_Exercise_
In the records that follow, find the line containing "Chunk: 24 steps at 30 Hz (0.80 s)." and the line containing "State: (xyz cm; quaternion", then transcribe both and every line between them exactly, omitting pictures.

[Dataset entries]

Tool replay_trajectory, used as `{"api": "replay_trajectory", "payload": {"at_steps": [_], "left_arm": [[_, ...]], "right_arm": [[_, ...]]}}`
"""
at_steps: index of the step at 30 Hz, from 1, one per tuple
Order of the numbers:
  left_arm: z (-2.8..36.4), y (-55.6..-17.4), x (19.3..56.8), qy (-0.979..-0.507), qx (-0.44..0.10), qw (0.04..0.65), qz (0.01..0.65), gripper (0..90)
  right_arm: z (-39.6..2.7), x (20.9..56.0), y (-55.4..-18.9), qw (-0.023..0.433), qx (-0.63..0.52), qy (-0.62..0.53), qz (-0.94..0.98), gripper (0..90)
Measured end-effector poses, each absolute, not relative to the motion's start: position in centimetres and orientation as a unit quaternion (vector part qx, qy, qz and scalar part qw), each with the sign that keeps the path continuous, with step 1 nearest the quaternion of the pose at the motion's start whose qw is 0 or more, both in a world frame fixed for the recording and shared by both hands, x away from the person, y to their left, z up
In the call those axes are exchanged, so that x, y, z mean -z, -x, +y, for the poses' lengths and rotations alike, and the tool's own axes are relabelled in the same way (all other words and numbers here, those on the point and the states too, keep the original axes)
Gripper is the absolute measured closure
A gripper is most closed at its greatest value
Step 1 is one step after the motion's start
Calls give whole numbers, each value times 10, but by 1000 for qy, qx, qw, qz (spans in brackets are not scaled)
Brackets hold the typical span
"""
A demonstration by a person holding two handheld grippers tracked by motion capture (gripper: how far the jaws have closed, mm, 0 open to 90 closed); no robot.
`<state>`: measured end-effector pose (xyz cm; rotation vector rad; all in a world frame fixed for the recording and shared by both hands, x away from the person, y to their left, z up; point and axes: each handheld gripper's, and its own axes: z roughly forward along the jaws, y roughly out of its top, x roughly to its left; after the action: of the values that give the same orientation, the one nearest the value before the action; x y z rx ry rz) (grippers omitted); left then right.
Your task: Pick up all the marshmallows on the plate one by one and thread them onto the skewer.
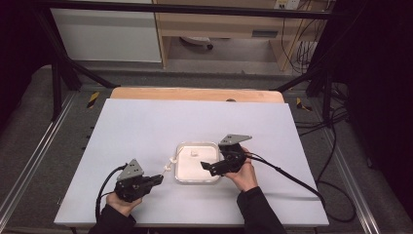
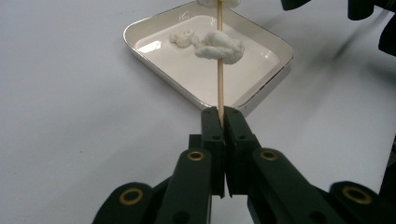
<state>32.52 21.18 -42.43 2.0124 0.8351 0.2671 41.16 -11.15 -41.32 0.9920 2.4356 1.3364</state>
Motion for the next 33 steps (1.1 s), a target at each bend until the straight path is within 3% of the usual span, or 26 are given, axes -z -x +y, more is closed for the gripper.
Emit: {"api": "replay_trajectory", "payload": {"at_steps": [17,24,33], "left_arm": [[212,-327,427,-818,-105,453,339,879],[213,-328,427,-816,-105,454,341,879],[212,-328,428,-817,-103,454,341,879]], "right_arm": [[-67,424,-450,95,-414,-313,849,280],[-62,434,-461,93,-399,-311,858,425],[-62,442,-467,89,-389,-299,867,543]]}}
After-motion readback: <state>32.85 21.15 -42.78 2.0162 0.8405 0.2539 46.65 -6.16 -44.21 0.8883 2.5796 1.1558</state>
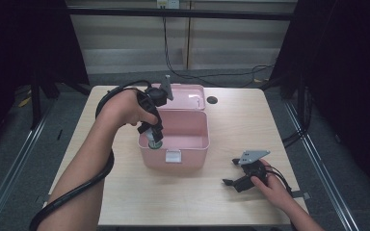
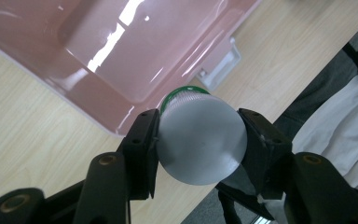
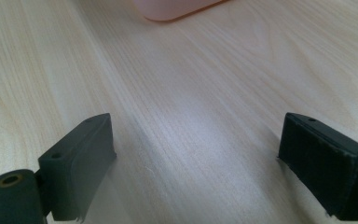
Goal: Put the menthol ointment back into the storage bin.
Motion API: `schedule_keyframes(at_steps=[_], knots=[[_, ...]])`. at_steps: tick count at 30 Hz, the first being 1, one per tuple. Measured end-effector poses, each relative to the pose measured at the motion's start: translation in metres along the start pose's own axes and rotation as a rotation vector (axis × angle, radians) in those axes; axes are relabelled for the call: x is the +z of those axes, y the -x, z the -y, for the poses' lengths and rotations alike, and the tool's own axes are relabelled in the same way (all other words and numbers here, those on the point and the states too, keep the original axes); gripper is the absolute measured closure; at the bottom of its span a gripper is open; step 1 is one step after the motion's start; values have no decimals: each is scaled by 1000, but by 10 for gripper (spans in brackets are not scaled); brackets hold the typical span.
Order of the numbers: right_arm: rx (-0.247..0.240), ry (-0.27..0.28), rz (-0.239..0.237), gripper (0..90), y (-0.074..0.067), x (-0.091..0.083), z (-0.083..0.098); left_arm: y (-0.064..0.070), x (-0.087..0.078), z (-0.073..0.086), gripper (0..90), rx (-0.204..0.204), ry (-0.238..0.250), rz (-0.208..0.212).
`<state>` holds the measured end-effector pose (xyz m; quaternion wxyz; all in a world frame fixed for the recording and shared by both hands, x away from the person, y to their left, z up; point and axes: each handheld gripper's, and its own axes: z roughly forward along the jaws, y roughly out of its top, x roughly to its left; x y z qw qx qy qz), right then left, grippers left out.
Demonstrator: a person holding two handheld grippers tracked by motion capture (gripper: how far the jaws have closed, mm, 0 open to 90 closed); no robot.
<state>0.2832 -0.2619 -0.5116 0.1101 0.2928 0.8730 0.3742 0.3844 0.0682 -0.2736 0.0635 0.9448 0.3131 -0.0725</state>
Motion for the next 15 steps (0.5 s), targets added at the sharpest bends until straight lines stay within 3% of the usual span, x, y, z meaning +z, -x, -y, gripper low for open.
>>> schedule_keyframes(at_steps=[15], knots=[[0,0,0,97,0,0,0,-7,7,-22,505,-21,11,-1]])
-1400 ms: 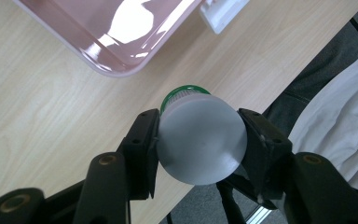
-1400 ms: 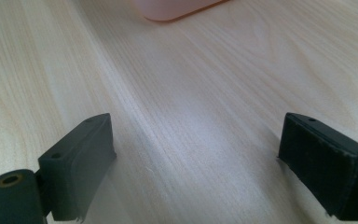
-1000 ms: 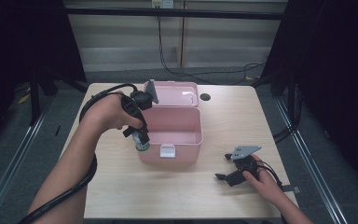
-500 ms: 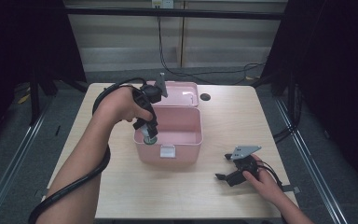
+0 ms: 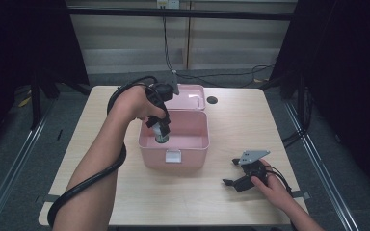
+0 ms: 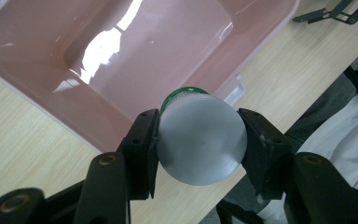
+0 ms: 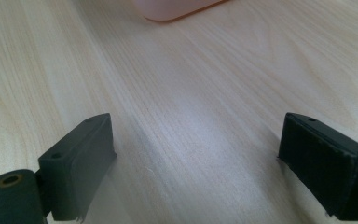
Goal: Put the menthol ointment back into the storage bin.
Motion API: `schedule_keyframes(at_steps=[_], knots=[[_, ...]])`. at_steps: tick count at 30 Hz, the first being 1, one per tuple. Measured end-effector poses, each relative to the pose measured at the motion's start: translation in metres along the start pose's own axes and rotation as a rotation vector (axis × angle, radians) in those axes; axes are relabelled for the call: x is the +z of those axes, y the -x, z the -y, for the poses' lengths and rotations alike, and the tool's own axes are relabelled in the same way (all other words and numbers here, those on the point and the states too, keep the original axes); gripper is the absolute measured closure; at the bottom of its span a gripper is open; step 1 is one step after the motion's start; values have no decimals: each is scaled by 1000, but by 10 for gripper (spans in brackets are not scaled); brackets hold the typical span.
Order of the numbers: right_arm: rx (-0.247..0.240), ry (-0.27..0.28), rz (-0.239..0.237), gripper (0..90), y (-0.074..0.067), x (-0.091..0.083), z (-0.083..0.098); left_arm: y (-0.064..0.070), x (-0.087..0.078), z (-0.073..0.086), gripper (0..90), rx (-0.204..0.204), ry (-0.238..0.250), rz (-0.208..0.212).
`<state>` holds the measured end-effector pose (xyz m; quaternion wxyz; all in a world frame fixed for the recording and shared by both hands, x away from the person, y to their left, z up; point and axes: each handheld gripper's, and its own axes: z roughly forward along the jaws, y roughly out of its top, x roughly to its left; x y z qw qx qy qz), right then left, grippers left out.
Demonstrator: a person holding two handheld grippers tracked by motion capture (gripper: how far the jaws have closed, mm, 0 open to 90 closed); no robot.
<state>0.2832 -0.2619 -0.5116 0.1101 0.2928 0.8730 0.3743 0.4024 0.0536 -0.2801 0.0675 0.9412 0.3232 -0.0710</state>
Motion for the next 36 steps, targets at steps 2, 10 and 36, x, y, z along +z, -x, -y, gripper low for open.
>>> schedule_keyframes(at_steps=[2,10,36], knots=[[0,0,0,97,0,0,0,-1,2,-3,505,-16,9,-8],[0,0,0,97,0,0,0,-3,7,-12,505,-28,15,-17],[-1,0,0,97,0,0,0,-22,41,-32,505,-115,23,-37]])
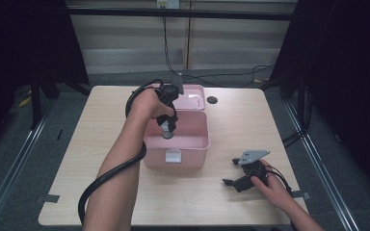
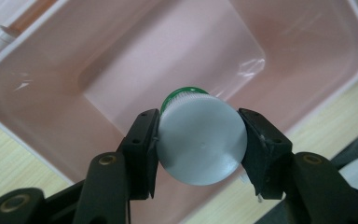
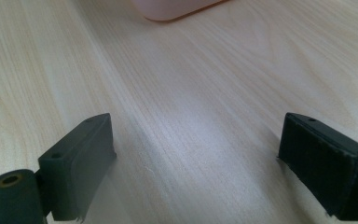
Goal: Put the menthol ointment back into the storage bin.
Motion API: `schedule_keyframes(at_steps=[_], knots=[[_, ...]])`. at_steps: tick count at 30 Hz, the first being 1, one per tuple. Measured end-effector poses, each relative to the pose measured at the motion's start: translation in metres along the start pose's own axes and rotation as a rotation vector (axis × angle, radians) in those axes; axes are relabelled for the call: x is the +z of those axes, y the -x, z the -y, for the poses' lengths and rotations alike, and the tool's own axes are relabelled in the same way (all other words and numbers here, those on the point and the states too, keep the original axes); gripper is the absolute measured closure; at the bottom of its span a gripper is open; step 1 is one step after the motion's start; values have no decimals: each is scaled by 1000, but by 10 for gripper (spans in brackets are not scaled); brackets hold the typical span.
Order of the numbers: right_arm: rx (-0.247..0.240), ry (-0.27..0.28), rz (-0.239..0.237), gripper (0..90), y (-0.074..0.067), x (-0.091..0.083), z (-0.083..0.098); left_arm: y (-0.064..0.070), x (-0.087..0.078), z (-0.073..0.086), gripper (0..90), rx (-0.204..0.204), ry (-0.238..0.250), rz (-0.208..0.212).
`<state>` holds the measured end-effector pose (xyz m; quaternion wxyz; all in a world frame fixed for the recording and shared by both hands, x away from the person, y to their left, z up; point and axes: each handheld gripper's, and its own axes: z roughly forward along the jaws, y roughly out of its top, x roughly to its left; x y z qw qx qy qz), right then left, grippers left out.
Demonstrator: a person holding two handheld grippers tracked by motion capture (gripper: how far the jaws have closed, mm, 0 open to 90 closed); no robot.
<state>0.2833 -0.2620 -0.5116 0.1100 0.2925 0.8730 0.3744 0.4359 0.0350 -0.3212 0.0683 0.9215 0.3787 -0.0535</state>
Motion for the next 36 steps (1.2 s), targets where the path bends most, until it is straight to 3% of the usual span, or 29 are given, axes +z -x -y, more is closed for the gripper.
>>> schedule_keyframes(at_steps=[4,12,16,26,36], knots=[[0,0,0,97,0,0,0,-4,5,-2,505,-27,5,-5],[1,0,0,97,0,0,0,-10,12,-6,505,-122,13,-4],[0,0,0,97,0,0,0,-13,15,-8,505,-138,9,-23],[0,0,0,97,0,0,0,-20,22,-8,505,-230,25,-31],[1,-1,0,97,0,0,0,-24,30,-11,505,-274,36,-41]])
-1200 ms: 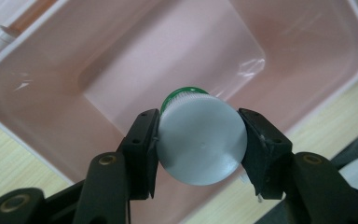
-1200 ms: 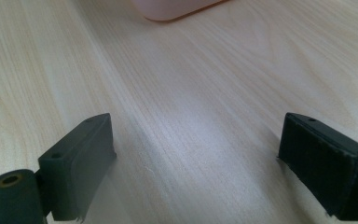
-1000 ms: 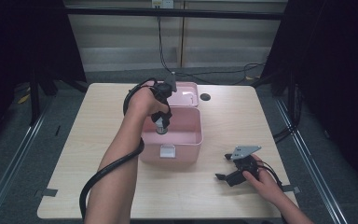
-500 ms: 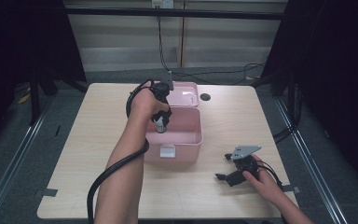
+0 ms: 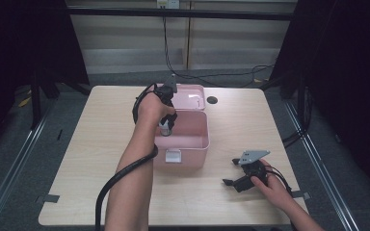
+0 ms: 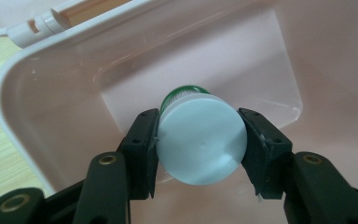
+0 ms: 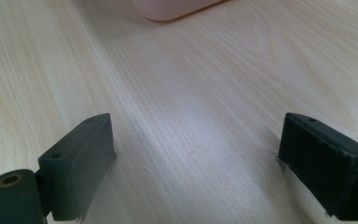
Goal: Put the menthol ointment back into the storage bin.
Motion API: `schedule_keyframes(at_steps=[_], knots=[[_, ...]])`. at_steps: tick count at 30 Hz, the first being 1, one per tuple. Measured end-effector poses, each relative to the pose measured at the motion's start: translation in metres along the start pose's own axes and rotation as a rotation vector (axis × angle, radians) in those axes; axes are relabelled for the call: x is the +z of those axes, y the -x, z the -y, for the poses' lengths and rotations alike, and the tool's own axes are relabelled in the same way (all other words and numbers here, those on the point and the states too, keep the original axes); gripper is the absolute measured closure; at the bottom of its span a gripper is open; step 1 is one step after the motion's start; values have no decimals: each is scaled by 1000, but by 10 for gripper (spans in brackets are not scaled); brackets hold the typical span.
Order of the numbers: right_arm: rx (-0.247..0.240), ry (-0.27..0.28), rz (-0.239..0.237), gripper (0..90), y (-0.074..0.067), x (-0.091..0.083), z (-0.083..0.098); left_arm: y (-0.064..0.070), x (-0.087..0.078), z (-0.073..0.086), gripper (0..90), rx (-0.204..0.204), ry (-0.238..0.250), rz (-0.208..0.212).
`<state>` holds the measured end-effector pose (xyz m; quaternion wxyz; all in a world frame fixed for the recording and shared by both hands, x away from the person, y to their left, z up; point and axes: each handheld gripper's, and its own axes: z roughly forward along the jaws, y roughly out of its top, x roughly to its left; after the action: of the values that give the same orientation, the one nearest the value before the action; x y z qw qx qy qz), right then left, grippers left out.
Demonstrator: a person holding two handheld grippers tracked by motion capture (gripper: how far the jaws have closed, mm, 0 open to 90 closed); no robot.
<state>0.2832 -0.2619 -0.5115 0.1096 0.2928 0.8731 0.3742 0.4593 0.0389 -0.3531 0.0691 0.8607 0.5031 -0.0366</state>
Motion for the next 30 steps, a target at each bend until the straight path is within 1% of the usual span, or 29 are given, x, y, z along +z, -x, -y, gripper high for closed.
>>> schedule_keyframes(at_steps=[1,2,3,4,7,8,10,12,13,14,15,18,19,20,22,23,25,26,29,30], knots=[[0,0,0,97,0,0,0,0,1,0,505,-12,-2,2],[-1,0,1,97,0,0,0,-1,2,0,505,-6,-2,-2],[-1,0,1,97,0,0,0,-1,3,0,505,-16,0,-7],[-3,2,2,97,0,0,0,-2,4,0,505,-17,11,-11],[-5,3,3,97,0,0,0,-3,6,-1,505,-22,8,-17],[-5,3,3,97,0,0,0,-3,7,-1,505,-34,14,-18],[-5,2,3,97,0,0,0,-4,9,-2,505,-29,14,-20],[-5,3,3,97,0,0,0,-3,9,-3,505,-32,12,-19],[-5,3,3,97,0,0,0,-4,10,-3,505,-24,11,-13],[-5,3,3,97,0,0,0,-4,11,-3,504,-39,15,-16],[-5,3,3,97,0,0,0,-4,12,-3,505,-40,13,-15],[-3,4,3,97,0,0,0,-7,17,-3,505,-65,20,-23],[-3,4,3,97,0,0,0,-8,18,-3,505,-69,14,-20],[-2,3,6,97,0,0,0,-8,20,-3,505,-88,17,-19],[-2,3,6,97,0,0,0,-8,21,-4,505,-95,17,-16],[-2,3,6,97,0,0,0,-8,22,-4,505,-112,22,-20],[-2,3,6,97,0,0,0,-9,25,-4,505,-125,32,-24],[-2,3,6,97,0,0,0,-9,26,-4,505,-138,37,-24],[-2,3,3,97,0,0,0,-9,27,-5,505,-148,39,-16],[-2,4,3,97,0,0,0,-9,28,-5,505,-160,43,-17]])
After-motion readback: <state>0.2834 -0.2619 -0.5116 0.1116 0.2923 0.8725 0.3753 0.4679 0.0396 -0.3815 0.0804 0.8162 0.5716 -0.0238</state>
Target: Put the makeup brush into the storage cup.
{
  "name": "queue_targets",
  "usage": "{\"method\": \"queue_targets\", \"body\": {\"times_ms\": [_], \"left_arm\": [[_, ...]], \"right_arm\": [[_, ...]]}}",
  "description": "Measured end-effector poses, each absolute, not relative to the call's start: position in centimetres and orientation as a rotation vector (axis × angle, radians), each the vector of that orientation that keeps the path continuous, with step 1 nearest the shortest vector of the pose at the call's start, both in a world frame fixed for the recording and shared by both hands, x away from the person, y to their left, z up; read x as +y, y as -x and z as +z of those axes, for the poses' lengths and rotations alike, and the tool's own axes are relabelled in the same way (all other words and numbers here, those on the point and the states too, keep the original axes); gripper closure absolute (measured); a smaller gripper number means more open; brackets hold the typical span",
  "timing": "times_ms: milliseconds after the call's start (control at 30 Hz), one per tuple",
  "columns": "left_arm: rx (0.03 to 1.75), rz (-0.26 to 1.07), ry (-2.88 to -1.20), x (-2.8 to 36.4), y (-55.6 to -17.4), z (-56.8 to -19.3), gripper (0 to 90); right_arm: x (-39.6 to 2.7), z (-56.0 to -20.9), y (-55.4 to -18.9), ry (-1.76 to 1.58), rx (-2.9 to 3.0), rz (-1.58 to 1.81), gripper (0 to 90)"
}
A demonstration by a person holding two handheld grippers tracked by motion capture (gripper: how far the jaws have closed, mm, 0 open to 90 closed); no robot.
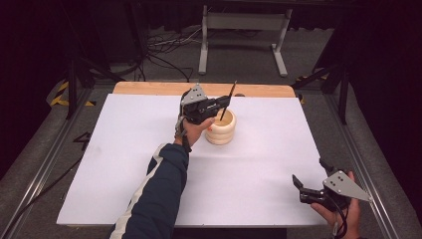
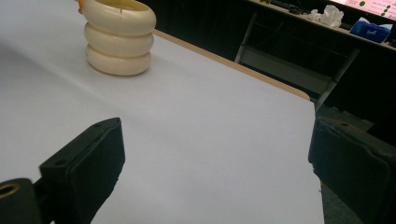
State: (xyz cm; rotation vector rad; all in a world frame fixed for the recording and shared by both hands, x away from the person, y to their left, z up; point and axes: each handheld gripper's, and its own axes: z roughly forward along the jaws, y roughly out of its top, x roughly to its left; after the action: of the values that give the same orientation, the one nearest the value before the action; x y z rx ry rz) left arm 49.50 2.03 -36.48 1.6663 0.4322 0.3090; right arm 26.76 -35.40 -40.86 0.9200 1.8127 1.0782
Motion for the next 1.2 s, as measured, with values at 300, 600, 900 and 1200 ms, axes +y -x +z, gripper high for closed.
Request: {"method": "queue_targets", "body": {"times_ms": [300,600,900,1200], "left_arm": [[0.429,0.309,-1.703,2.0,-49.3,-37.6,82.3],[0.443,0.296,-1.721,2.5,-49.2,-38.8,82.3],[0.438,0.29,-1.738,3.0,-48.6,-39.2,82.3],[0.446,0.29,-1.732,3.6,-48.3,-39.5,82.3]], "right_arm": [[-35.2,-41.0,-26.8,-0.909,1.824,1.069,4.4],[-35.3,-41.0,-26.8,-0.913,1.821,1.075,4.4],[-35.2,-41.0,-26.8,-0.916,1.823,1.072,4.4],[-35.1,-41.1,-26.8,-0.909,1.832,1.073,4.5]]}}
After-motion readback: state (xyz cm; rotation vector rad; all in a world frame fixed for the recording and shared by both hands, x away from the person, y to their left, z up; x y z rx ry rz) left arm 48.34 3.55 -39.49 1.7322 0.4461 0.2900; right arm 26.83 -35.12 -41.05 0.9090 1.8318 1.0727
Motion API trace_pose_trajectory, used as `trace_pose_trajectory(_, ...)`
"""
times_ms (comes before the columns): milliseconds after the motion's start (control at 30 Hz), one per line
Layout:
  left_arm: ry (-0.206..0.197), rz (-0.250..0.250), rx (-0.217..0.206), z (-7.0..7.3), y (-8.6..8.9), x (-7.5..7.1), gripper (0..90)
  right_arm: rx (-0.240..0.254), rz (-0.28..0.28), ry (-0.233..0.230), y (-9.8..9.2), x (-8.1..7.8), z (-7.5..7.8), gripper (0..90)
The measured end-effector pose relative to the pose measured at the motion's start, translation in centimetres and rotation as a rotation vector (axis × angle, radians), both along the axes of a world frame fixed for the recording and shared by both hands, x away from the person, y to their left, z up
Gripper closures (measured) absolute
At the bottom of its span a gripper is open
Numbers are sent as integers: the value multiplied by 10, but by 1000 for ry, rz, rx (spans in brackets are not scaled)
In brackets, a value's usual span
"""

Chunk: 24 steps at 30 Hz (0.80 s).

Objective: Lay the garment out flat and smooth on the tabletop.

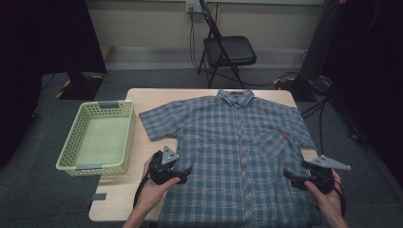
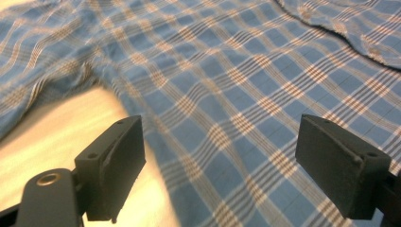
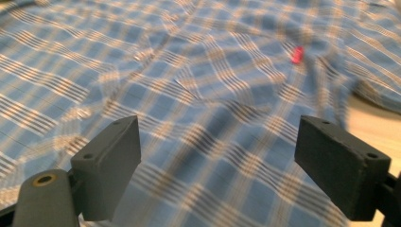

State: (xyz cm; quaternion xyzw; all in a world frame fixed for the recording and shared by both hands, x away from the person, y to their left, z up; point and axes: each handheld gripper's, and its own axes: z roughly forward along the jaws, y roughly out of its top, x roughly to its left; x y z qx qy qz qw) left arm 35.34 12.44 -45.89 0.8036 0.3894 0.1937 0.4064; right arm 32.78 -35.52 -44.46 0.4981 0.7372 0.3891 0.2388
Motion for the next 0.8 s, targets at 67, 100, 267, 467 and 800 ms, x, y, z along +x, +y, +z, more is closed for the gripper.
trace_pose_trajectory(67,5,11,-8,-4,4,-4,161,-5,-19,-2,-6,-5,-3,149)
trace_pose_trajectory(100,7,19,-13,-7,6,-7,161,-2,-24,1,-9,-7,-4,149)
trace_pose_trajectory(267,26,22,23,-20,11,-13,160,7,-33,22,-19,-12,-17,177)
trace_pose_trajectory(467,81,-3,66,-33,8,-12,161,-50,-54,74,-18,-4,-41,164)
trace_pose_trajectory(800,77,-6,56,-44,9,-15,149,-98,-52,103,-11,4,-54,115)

_Answer to this problem_
Chunk: 24 steps at 30 Hz (0.80 s).

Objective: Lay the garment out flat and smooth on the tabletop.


State: (xyz cm; quaternion xyzw; all in a world frame fixed for the recording and shared by both hands, x away from the person, y to their left, z up; point and axes: each handheld gripper's, and its own axes: z roughly forward along the jaws, y roughly out of its top, x roughly to its left; x y z qx qy qz qw) left arm 35.34 12.44 -45.89 0.8036 0.3894 0.1937 0.4064; right arm 32.78 -35.52 -44.46 0.4981 0.7372 0.3891 0.2388

No more output is expected.